Who can participate?
Infants, children, teens and adults, 6 months to 20 years, who:
- Have sickle cell anemia
- Are prescribed hydroxyurea
Parents will also be asked to participate in this study.
What will happen in the study?
If you (as an adult 18 or older) or your child qualify for this study, and you agree to participate, there will be up to 6 study visits over the course of 1 year.
If qualified participants with SCA are 10 years or younger, their parent will take part in this study alone. If qualified participants with SCA are 11 years or older, both parent and child will each participate in the study and fill out surveys.
There will be a study visit with the research team every 2 to 3 months over the course of a year. Typically, these research visits will happen whenever there is a routine Sickle Cell follow-up appointment. However, if you/your child are scheduled to see the doctor for longer than 3 months, the research team will schedule an appointment sooner.
Participants with SCA will have blood drawn as part of the normal standard of care for sickle cell. This study will not require additional blood draws or blood samples.
The research team may first ask some participants (either parent or parent and child with SCA) to take part in a Pilot Visit. Not all participants will be asked to take part in this visit.

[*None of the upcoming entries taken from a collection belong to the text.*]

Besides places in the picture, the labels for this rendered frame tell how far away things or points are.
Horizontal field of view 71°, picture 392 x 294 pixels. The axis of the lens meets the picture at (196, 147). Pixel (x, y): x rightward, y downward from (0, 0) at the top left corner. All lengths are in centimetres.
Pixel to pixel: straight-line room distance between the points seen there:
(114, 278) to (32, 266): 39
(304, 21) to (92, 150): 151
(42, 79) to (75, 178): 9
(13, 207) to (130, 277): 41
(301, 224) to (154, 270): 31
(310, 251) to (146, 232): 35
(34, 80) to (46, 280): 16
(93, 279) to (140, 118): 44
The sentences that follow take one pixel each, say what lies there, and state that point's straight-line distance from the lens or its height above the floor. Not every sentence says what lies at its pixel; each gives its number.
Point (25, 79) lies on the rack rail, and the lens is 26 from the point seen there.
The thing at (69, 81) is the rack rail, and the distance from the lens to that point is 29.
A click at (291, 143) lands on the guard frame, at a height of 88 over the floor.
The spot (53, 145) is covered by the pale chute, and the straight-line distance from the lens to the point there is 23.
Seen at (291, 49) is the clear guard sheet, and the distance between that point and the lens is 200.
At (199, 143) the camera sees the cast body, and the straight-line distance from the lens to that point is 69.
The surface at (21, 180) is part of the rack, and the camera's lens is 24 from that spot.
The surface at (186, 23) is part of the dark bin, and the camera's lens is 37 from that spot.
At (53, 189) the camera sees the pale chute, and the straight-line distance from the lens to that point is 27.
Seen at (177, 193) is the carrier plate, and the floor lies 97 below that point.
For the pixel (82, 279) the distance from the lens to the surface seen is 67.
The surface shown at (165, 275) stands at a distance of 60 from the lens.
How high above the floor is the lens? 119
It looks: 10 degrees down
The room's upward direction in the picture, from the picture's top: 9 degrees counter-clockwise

During the Pilot Visit, participants will fill out a brief survey that asks questions about behaviors taking hydroxyurea as well as SCA. Then, participants will receive up to 30 minutes of education about SCA, hydroxyurea, and be shown their/their child’s blood smear images to illustrate how hydroxyurea affects the blood. Afterward, participants will be asked to complete a brief feedback survey about the experience.
All participants in the study will complete the Baseline Visit. At this visit, participants will fill out a brief survey that asks questions about behaviors taking hydroxyurea as well SCA. Then, participants will receive up to 30 minutes of education about SCA and hydroxyurea. Participants will also be shown their/their child’s own blood smear images and lab results as a graph to illustrate how the body is affected by hydroxyurea.

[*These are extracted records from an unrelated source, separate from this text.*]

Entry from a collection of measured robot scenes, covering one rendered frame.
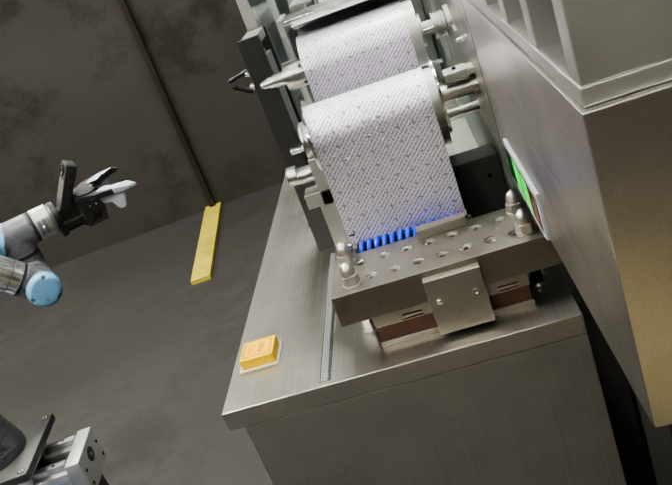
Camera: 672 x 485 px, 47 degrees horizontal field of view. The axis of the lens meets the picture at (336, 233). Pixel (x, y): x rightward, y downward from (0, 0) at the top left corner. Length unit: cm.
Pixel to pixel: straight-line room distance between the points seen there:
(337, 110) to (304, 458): 65
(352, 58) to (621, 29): 110
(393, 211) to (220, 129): 410
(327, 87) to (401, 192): 32
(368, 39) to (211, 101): 390
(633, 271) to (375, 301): 77
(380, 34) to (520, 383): 76
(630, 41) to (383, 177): 93
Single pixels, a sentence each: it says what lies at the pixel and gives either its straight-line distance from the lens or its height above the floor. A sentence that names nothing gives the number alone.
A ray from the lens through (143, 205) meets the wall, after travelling 577.
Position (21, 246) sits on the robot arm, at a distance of 190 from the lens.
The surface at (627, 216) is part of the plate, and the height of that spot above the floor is 135.
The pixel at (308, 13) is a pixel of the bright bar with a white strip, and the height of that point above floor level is 145.
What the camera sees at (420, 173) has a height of 113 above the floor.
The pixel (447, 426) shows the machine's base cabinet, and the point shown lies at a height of 75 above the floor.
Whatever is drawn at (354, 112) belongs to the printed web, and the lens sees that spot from 145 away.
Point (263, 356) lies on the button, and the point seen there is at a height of 92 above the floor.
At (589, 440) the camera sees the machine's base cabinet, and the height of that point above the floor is 64.
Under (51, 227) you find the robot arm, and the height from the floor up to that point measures 120.
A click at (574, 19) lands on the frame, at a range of 60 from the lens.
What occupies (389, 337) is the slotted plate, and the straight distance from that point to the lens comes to 142.
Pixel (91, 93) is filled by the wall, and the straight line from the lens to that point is 561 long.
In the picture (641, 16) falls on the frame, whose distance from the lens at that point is 61.
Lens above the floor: 163
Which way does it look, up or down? 22 degrees down
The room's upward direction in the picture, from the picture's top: 21 degrees counter-clockwise
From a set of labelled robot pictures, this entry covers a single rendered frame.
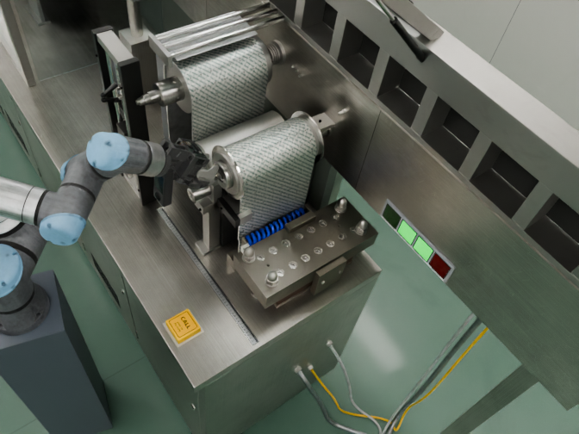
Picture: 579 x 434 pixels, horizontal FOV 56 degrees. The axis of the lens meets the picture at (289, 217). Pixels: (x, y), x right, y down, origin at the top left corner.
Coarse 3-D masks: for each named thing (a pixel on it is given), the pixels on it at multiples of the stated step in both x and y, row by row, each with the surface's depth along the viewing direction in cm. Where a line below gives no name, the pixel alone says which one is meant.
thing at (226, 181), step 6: (216, 162) 136; (222, 162) 135; (222, 168) 134; (222, 174) 135; (228, 174) 134; (216, 180) 140; (222, 180) 138; (228, 180) 135; (222, 186) 139; (228, 186) 136
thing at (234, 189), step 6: (306, 120) 145; (312, 132) 143; (318, 144) 145; (318, 150) 146; (216, 156) 137; (222, 156) 134; (228, 162) 133; (228, 168) 134; (234, 174) 133; (234, 180) 134; (234, 186) 136; (228, 192) 141; (234, 192) 138
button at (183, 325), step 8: (184, 312) 149; (168, 320) 147; (176, 320) 148; (184, 320) 148; (192, 320) 148; (168, 328) 148; (176, 328) 146; (184, 328) 147; (192, 328) 147; (200, 328) 147; (176, 336) 145; (184, 336) 145
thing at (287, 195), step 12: (312, 168) 150; (288, 180) 147; (300, 180) 151; (264, 192) 143; (276, 192) 147; (288, 192) 151; (300, 192) 156; (240, 204) 141; (252, 204) 144; (264, 204) 148; (276, 204) 152; (288, 204) 157; (300, 204) 161; (252, 216) 149; (264, 216) 153; (276, 216) 157; (240, 228) 150; (252, 228) 154
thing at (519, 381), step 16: (336, 176) 193; (336, 192) 203; (512, 384) 160; (528, 384) 154; (480, 400) 176; (496, 400) 169; (512, 400) 163; (464, 416) 188; (480, 416) 180; (448, 432) 202; (464, 432) 192

Participants will then be "randomized" (by chance, like flipping a coin) into 1 of 2 study groups:
- Intervention/Education Group
- Standard of Care Group
At each of the next 4 study visits, participants in both groups will complete a survey asking questions about behaviors taking hydroxyurea.
However, only the participants in the Intervention/Education Group will continue to receive hydroxyurea/sickle cell education and be shown their/their child’s most recent blood smear image at each study visit. Participants in the Standard of Care Group will not receive extra education or personal blood smear images/lab results.

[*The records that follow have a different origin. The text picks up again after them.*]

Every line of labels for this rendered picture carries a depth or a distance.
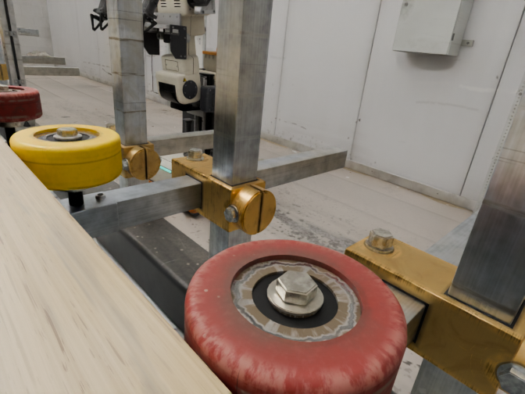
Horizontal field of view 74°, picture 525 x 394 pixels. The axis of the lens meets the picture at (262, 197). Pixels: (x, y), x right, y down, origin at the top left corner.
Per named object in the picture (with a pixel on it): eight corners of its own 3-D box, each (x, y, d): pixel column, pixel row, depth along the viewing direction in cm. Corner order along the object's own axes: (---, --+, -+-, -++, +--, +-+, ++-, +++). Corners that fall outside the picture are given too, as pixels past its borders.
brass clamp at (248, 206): (207, 188, 48) (208, 152, 46) (277, 227, 39) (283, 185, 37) (166, 197, 44) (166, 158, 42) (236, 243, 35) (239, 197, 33)
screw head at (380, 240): (373, 236, 28) (376, 223, 28) (398, 248, 27) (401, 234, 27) (359, 244, 27) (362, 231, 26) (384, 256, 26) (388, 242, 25)
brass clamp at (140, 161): (127, 154, 65) (125, 127, 63) (164, 177, 56) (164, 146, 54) (92, 159, 61) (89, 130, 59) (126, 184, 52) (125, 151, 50)
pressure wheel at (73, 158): (41, 285, 28) (14, 145, 23) (26, 241, 33) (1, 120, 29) (140, 257, 33) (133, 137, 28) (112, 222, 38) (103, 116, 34)
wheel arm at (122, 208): (328, 166, 61) (332, 142, 60) (344, 172, 59) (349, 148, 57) (51, 239, 32) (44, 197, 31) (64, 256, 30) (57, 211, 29)
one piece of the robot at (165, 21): (164, 55, 206) (163, 14, 197) (193, 59, 189) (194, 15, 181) (139, 54, 194) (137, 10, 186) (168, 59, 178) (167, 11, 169)
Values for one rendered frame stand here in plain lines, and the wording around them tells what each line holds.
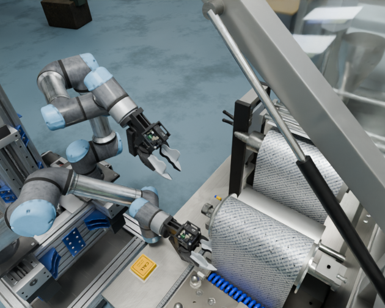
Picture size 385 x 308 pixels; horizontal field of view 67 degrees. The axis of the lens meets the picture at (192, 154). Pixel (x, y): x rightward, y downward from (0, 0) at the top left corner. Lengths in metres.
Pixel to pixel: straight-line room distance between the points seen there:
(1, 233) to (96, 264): 1.03
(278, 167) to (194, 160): 1.96
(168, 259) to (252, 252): 0.48
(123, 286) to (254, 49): 1.03
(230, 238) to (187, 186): 1.80
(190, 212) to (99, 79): 0.71
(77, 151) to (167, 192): 1.24
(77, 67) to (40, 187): 0.50
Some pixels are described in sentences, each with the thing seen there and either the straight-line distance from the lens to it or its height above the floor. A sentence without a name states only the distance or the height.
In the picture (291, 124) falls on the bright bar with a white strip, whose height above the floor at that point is 1.45.
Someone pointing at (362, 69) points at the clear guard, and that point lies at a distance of 0.38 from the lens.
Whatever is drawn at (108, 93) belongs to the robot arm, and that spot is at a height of 1.55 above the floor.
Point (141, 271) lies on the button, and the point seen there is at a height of 0.92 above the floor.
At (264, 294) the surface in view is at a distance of 0.93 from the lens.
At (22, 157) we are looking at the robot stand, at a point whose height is 1.12.
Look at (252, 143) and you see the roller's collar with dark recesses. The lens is 0.93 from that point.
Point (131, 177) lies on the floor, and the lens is 2.72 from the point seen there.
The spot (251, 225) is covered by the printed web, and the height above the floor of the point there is 1.31.
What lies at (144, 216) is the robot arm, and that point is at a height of 1.14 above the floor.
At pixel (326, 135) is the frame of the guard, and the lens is 0.28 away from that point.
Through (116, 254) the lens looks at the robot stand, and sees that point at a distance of 2.05.
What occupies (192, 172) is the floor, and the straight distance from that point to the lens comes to 2.68.
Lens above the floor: 1.96
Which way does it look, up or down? 43 degrees down
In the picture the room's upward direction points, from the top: 3 degrees counter-clockwise
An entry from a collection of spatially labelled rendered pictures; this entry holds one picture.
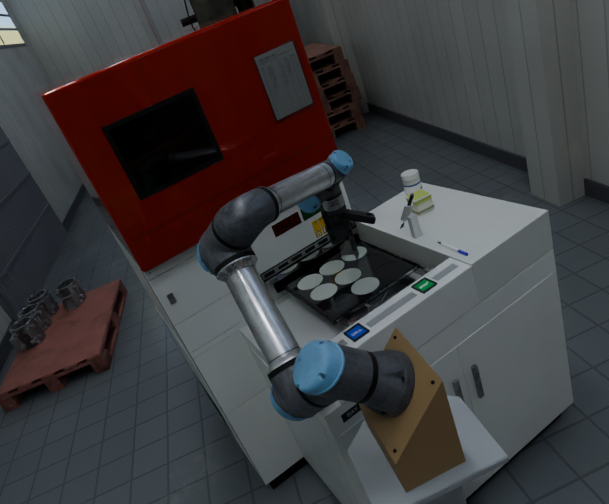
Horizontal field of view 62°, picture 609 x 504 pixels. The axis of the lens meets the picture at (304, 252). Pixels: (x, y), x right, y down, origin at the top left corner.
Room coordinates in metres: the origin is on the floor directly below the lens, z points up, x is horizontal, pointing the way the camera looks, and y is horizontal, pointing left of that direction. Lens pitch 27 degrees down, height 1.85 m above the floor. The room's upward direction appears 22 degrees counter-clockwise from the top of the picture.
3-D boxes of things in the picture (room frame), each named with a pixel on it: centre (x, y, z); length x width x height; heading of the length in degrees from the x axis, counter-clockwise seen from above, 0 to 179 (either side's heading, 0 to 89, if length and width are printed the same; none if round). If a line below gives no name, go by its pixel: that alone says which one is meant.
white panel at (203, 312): (1.73, 0.15, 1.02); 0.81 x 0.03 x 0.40; 111
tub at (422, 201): (1.72, -0.47, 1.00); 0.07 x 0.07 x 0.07; 11
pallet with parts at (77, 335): (3.66, 1.98, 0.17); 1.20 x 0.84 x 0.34; 5
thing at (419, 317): (1.22, -0.18, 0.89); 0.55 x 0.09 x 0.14; 111
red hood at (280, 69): (2.02, 0.26, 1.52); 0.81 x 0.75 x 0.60; 111
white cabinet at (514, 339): (1.51, -0.22, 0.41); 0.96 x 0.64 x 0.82; 111
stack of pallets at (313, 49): (6.96, -0.80, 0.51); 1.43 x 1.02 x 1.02; 5
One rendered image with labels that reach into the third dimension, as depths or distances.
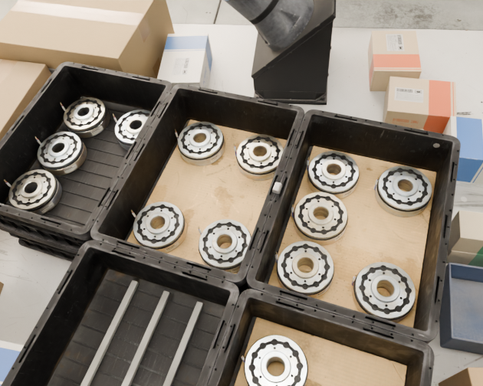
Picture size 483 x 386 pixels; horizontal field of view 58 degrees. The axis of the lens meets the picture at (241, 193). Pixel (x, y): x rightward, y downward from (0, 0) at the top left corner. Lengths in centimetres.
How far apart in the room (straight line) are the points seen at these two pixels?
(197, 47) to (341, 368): 92
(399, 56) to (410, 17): 146
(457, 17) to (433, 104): 164
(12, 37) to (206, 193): 72
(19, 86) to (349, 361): 101
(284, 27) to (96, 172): 55
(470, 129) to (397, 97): 19
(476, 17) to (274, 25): 186
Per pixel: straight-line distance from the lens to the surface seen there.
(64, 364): 88
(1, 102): 127
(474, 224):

At the End of Study Visit, both study groups will complete an exit survey asking questions about their knowledge of SCA and hydroxyurea.
Participants, parents and/or guardians will be given a consent form that thoroughly explains all the details of the study. The form covers all the procedures, the risks, the benefits, the pay, who to contact with questions or concerns and more. A member of the research team will review the consent form with you and will be sure all your questions are answered.